Elegir cuál de esas palabras probables se añade en cada paso no es una sola estrategia, son varias, y cada una tiene su carácter. La voraz (greedy) coge siempre la más probable, es rápida y determinista, pero puede quedarse atascada en frases planas y repetitivas por no arriesgar nunca. El beam search mantiene varias frases candidatas a la vez en vez de una sola, y al final elige la de mayor probabilidad conjunta — mejor calidad, más cálculo. El muestreo con temperatura introduce aleatoriedad controlada: temperatura baja se parece a voraz, temperatura alta genera texto más sorprendente y, pasado cierto punto, delirante.

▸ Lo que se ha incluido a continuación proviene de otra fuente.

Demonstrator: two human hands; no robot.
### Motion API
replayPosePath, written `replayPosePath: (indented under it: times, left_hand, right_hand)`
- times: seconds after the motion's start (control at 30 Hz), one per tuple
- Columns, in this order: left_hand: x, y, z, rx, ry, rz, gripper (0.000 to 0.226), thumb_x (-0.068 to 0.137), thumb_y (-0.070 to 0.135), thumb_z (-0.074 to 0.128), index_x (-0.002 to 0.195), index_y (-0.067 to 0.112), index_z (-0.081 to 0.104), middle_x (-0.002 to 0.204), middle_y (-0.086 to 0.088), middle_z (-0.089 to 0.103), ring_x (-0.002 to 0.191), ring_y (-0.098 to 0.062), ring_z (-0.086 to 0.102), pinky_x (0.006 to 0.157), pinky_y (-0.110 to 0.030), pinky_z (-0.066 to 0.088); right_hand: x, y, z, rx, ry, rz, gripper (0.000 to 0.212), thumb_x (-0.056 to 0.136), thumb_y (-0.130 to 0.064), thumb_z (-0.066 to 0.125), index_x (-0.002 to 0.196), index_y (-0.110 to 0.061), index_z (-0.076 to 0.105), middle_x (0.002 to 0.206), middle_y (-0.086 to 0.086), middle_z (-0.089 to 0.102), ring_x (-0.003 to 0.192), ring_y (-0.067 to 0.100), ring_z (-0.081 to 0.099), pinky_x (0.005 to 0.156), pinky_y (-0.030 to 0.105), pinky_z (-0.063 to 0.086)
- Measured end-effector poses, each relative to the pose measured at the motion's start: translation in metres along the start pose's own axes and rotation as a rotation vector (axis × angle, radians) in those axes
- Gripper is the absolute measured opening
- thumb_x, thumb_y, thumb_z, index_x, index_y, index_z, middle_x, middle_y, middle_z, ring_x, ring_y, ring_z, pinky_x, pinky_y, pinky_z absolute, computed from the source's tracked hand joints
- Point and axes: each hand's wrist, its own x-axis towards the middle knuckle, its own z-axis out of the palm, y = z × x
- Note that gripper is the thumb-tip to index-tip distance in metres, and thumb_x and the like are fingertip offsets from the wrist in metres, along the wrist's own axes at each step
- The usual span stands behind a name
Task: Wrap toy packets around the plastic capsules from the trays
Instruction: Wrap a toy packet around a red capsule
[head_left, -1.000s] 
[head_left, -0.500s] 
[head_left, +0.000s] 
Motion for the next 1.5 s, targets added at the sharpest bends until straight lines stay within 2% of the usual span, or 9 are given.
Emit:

En la demo de beam search las tres estrategias corren sobre el mismo transformer de caracteres entrenado con Shakespeare, con el árbol de decisiones y las ramas que van muriendo a la vista. Sube la temperatura del muestreo hasta que el texto deje de tener sentido, y compara esa rama con lo disciplinado — y a veces aburrido — que resulta el beam search sobre el mismo modelo.
Todo lo de esta lección y las dos anteriores — tokenizador, embeddings, atención, generación — se junta en entrena tu propio mini-GPT, el broche del laboratorio: eliges un corpus de texto, entrenas tu propio tokenizador BPE sobre él, defines cuántas capas y cabezas tendrá tu transformer, y lo ves entrenar de verdad, paso a paso, hasta generar texto con tu propio modelo. Es la misma maquinaria que esta lección desmontó pieza a pieza, ahora montada entera y funcionando de principio a fin.